Please write out all the data that follows exactly, without the pictures.

══ Stored data

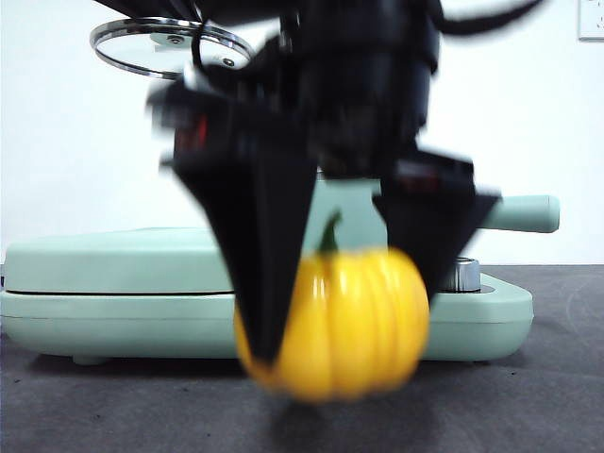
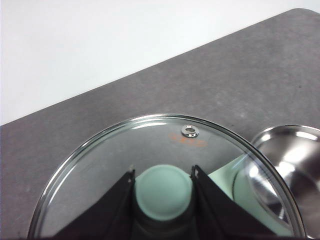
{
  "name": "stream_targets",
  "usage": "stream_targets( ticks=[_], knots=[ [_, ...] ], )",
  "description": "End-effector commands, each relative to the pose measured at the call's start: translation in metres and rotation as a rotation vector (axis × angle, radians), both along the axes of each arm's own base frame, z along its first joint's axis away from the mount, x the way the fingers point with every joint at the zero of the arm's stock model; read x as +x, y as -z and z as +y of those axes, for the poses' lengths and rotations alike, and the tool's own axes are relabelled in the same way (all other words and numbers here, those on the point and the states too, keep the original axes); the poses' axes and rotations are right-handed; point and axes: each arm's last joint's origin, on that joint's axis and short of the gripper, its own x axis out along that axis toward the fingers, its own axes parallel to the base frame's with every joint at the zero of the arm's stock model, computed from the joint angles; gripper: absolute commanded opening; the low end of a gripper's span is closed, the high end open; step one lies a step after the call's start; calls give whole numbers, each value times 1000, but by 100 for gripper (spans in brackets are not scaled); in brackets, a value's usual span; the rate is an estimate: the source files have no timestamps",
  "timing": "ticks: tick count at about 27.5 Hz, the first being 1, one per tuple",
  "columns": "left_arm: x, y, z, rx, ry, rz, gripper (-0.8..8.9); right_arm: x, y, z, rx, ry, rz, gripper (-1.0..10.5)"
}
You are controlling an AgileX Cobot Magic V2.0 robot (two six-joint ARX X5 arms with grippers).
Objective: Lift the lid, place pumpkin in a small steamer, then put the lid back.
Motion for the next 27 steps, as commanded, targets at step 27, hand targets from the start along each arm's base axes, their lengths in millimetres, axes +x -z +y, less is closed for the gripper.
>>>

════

* **Task solution**
{
  "name": "stream_targets",
  "usage": "stream_targets( ticks=[_], knots=[ [_, ...] ], )",
  "description": "End-effector commands, each relative to the pose measured at the call's start: translation in metres and rotation as a rotation vector (axis × angle, radians), both along the axes of each arm's own base frame, z along its first joint's axis away from the mount, x the way the fingers point with every joint at the zero of the arm's stock model; read x as +x, y as -z and z as +y of those axes, for the poses' lengths and rotations alike, and the tool's own axes are relabelled in the same way (all other words and numbers here, those on the point and the states too, keep the original axes); the poses' axes and rotations are right-handed; point and axes: each arm's last joint's origin, on that joint's axis and short of the gripper, its own x axis out along that axis toward the fingers, its own axes parallel to the base frame's with every joint at the zero of the arm's stock model, computed from the joint angles; gripper: absolute commanded opening; the low end of a gripper's span is closed, the high end open; step one lies a step after the call's start; calls give whole numbers, each value times 1000, but by 100 for gripper (spans in brackets are not scaled); in brackets, a value's usual span; the rate is an estimate: the source files have no timestamps",
  "timing": "ticks: tick count at about 27.5 Hz, the first being 1, one per tuple",
  "columns": "left_arm: x, y, z, rx, ry, rz, gripper (-0.8..8.9); right_arm: x, y, z, rx, ry, rz, gripper (-1.0..10.5)"
}
You are controlling an AgileX Cobot Magic V2.0 robot (two six-joint ARX X5 arms with grippers).
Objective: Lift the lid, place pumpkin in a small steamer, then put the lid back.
Motion for the next 27 steps, as commanded, targets at step 27, hand targets from the start along each arm's base axes, their lengths in millimetres, axes +x -z +y, less is closed for the gripper.
>>>

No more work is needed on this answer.